В 1921 г., когда А. Ветлугин заканчивает «Третью Россию», Слащев после Декрета ВЦИК от 4 ноября 1921 г. «Об амнистии» возвращается в Россию. Чего Ветлугин не знает – что в январе 1929 г. Слащев будет убит у себя на квартире при той самой стрелково-тактической школе комсостава РККА («Выстрел»), в которой будет преподавать.
Надо полагать, что Булгаков, самым добросовестным образом изучавший всю релевантную избранной теме литературу (что бы он ни писал – биографию Мольера, древние главы «Мастера и Маргариты» или, как в данном случае, историю Гражданской войны в России), работая над пьесой «Бег» в 1926–1928 гг., пройти мимо книги Ветлугина не мог. Кроме устных воспоминаний о Константинополе своей второй жены, Л. Е. Белозерской-Булгаковой, он предположительно читал: «Записки.

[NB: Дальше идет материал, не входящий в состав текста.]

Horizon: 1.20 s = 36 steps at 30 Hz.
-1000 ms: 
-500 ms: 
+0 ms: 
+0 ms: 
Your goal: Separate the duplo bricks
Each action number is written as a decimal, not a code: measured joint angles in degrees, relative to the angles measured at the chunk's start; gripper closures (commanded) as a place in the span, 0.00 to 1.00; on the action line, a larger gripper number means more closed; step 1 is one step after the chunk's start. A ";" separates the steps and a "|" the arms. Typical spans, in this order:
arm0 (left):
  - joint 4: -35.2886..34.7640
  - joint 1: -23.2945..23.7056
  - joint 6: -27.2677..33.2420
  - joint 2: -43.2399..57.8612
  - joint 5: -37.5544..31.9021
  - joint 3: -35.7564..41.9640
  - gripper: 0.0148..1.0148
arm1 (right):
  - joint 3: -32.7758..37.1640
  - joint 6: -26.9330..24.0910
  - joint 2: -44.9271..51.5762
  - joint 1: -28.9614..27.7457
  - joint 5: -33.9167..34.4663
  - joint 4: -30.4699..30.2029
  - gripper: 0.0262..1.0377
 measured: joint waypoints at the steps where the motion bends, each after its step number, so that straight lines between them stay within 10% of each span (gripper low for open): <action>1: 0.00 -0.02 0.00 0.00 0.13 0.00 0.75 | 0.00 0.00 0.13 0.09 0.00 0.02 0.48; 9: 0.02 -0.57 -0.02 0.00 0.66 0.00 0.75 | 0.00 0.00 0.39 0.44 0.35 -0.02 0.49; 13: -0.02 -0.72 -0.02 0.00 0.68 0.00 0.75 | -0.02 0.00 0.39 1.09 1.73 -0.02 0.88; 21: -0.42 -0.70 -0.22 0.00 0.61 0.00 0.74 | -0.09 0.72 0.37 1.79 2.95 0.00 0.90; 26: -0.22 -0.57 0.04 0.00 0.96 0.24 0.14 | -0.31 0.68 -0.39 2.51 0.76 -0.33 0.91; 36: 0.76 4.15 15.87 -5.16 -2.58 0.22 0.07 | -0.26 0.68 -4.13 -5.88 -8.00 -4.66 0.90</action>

Ноябрь 1916 – ноябрь 1920» П. Н. Врангеля, книгу бывшего главы крымского земства князя В. А. Оболенского «Крым при Врангеле. Мемуары белогвардейца» (1924), самого Слащева – «Требую суда общества и гласности» (1921), «Крым в 1920 г.: Отрывки из воспоминаний» (1924) – и т. д. На этом фоне можно считать, что книга «Третья Россия», по крайней мере в той ее части, где речь идет о Слащеве, также была Булгаковым прочитана.

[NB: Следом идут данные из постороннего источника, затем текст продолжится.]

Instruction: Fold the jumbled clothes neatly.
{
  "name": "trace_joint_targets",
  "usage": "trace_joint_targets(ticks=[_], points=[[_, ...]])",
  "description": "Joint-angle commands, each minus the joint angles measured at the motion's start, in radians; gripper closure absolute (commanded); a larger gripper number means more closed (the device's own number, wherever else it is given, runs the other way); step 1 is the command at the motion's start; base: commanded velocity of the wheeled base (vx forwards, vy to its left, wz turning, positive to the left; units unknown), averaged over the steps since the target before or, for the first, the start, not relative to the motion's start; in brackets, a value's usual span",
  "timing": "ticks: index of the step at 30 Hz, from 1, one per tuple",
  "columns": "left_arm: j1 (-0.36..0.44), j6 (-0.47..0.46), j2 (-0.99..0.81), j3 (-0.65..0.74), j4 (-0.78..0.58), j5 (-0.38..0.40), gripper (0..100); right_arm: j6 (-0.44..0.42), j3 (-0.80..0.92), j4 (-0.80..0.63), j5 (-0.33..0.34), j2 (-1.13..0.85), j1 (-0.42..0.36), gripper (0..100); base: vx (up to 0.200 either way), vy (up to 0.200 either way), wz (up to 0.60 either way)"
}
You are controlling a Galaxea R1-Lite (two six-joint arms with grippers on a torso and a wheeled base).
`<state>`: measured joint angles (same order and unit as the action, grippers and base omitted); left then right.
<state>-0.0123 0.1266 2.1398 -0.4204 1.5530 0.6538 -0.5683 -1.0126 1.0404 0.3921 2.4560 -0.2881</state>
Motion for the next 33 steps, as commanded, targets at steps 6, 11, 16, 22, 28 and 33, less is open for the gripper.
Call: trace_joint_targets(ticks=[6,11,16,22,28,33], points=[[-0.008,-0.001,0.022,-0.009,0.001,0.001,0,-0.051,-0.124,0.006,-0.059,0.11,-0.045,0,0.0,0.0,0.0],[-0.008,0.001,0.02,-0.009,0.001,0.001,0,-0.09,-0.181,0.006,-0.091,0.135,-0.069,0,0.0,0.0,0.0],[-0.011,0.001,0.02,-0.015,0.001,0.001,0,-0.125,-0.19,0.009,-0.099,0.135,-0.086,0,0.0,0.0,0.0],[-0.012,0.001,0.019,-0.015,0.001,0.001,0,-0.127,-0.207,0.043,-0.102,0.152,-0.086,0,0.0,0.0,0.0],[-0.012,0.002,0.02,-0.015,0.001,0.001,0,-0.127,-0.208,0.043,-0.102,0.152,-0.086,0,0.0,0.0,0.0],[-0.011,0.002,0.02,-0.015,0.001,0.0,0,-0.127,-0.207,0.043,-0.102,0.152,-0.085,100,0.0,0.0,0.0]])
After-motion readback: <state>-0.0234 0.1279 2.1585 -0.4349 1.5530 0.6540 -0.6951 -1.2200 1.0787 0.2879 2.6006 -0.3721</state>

Отдельные черты героя пьесы «Бег» Хлудова, прототипом которого послужил Я. А. Слащев, Булгаков подбирает, как ему было свойственно, из разных источников, например из воспоминаний Оболенского, в котором справедливо усматривают мемуариста весьма недоброжелательного:
Слащев Оболенского подозревал в социалистических воззрениях и искренне ненавидел, глава земства, в свою очередь, смотрел на «спасителя Крыма» как на авантюриста и больного человека. Оболенский оставил следующий портрет Слащева: «Это был высокий молодой человек с бритым болезненным лицом, редеющими белобрысыми волосами и нервной улыбкой, открывающей ряд не совсем чистых зубов. Он все время как-то странно дергался, сидя, постоянно менял положения, и, стоя, как-то развинченно вихлялся на поджарых ногах. Не знаю, было ли это последствием ранений или потребления кокаина. Костюм у него был удивительный – военный, но как будто собственного изобретения: красные штаны, светло-голубая куртка гусарского покроя. Все ярко и кричаще безвкусно. В его жестикуляции и в интонациях речи чувствовались деланность и позерство» [360].